Kavitha's two sons, David and John, dropped out of school in 2010, when David was 13 and John, 14. Kavitha is ashamed to share the blame: the two boys had no interest in school, and she had no interest in paying high fees when it was a continuous struggle to feed the family and keep a roof over their heads.
Now, a year later, she is accepting the help of CRY (Child Rights and You), whose enrolment drive in several areas around Bangalore is already showing results. Since May 2011, CRY volunteers have collected statistics and details of students who dropped out, with the reasons behind their doing so; identified nearby government schools or anganwadis where children can be enrolled; and assisted in the process of re-enrolment.
The basis of the drive is the Right of Children to Free and Compulsory Education Act (or Right to Education Act, or RTE), which was passed in 2009. The Act made education free and compulsory for those between 6 and 14, and decreed that there should be no donation or capitation fees, no interview of the child or parent before admission, no failing or expulsion of a child, and no requirement of passing a board examination until completion of elementary education.
The real reason
Despite the Act, many children don't attend school.
“The authorities need to look at the real reasons for dropouts,” says Thangamma Monnappa, who leads CRY's Volunteer Advocacy Groups in Bangalore. “Children, even in cities as ours, have poor access to schools, many of which lack basic facilities. Children are also discouraged by a fear of failure, corporal punishment, or discrimination, and many children drop out to take care of younger siblings.”
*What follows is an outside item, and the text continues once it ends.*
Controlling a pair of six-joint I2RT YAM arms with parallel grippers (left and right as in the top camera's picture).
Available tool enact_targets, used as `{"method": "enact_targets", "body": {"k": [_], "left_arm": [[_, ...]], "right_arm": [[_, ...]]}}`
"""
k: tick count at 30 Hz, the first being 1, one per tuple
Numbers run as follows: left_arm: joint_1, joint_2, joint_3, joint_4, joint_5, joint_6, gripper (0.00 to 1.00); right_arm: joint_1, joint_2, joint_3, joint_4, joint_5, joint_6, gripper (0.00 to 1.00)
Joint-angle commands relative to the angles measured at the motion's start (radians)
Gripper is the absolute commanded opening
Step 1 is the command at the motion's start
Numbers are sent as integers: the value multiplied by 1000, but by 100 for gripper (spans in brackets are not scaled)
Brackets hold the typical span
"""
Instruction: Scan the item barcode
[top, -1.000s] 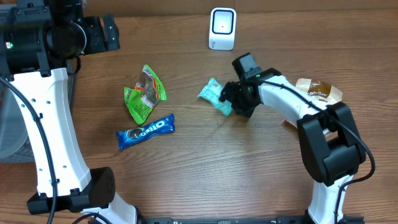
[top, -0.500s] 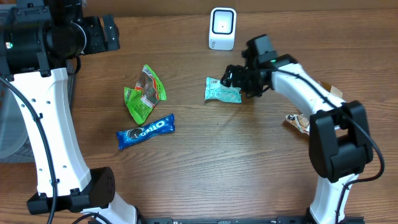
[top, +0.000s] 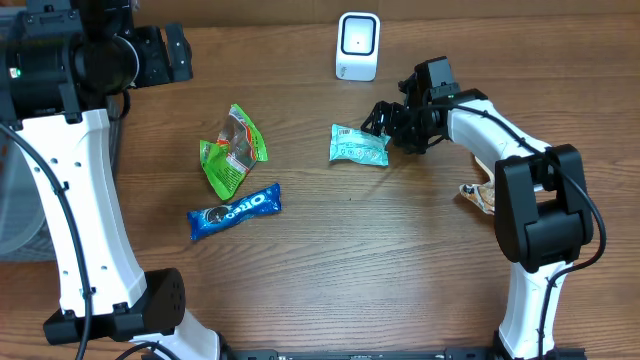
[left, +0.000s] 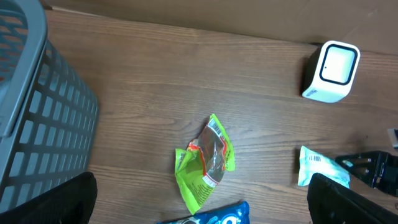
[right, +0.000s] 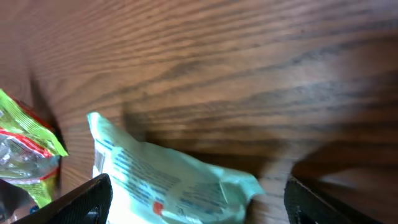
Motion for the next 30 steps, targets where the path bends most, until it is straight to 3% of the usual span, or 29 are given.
{"method": "enact_targets", "body": {"k": [1, 6, 8, 9, 11, 12, 14, 20, 30], "left_arm": [[0, 8, 3, 2, -3, -10, 100], [0, 8, 3, 2, -3, -10, 100], [0, 8, 3, 2, -3, -10, 100], [0, 8, 3, 2, -3, -10, 100], [0, 8, 3, 2, -3, -10, 100], [0, 8, 3, 2, -3, -10, 100], [0, 8, 3, 2, -3, -10, 100], [0, 8, 3, 2, -3, -10, 100], [0, 8, 3, 2, -3, -10, 100]], "right_arm": [[9, 11, -84, 92, -102, 74, 85], [37, 14, -154, 179, -172, 132, 73], [45, 14, -154, 190, -180, 149, 63], [48, 14, -154, 192, -181, 149, 55], [49, 14, -154, 192, -191, 150, 24], [49, 14, -154, 193, -199, 152, 14], [49, 14, -153, 199, -206, 152, 4], [44, -11, -137, 263, -333, 79, 4], [31, -252, -123, 95, -209, -71, 4]]}}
Volunteers collect details of dropouts, check out the location of nearby government schools and speak to the principal and administrators. “When the school knows we're interested, they're interested,” adds Naga Yasodhar, a volunteer. “We also try to identify key members of the community, those who know the area and the people well and are willing to act as a bridge between the community and volunteers.”
With this information, volunteers find ways to make children interested in school, and convince parents.
“An integral part of the process is the follow-up,” says Ms. Monnappa. “We need to make sure that students are staying in schools.”
David and John re-enrolled a few weeks ago after continued efforts of CRY volunteers and their mother.